Exercise requirements => Produce as output only the lines below starting at the line with "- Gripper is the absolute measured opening" and continuing through the line with "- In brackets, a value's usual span", each one exactly as written.

Data for this task =>
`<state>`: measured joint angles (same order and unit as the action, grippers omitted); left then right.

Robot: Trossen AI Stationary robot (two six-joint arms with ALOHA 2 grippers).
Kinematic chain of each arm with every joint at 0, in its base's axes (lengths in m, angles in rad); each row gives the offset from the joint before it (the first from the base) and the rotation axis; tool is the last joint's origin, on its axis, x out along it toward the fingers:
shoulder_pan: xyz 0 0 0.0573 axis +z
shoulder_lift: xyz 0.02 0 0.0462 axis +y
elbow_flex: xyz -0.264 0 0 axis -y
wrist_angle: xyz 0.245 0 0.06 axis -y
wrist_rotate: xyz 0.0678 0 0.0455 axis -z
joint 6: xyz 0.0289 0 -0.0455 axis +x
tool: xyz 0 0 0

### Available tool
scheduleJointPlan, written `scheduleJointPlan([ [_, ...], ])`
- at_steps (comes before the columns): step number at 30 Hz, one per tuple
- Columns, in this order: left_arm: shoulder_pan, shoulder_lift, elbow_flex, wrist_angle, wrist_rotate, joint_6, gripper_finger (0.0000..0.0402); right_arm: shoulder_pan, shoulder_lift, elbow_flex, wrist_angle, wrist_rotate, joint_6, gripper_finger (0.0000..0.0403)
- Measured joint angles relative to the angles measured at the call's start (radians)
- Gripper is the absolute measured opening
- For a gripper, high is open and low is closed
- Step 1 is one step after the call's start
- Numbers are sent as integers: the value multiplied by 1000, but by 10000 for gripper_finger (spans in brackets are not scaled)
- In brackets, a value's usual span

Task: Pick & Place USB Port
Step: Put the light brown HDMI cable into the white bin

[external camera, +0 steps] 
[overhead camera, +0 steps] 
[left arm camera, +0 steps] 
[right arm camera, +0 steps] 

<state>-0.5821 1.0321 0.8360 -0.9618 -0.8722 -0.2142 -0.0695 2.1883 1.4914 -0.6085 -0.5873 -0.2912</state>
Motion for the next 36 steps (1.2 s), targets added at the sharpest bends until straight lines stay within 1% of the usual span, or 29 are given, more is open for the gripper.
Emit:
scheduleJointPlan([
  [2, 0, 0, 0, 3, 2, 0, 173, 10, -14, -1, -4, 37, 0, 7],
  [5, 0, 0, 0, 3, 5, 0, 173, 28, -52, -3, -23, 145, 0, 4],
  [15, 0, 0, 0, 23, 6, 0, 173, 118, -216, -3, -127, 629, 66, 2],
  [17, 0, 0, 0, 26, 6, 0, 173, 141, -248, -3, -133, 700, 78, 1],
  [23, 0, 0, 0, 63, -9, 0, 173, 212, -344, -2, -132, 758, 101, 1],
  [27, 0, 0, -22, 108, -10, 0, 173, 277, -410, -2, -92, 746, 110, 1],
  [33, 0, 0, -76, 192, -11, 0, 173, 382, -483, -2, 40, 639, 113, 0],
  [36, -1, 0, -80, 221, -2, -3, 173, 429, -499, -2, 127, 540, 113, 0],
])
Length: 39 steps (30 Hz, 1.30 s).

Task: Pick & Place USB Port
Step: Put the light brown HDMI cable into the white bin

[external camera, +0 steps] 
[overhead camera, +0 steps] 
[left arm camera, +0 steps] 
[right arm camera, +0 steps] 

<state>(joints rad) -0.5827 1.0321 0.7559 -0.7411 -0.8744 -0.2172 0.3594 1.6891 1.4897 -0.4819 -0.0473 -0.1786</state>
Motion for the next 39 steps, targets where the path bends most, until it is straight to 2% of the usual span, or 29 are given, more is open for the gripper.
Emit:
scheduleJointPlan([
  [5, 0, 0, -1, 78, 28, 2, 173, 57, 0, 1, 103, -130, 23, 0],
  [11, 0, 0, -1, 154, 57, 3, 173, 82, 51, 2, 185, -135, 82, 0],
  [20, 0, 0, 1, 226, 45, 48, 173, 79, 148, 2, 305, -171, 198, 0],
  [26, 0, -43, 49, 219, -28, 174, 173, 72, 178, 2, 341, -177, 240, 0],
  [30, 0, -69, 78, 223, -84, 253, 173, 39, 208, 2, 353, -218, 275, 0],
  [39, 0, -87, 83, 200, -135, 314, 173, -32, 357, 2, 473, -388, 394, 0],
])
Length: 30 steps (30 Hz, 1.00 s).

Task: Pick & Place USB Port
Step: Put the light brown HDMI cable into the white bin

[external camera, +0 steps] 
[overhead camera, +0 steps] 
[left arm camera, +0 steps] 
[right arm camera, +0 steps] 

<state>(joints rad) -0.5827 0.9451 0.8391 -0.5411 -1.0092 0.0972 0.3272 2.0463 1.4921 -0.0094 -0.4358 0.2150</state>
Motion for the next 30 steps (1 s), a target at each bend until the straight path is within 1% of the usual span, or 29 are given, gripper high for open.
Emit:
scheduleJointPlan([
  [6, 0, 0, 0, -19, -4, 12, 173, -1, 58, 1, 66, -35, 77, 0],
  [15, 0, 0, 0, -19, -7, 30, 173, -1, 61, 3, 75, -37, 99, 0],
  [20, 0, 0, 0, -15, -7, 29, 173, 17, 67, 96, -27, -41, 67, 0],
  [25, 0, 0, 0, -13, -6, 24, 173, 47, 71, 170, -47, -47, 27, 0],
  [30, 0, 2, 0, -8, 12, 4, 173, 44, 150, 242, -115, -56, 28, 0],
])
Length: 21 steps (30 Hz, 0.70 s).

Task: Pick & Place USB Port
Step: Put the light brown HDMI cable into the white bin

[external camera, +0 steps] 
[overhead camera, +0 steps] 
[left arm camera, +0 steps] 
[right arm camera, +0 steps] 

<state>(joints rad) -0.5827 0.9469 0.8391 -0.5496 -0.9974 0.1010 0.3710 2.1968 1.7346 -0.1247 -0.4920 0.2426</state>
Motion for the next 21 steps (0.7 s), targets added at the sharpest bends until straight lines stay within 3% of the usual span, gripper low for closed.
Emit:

Expected answer =>
- Gripper is the absolute measured opening
- For a gripper, high is open and low is closed
- Step 1 is one step after the call's start
- Numbers are sent as integers: the value multiplied by 1000, but by 10000 for gripper_finger (spans in brackets are not scaled)
- In brackets, a value's usual span

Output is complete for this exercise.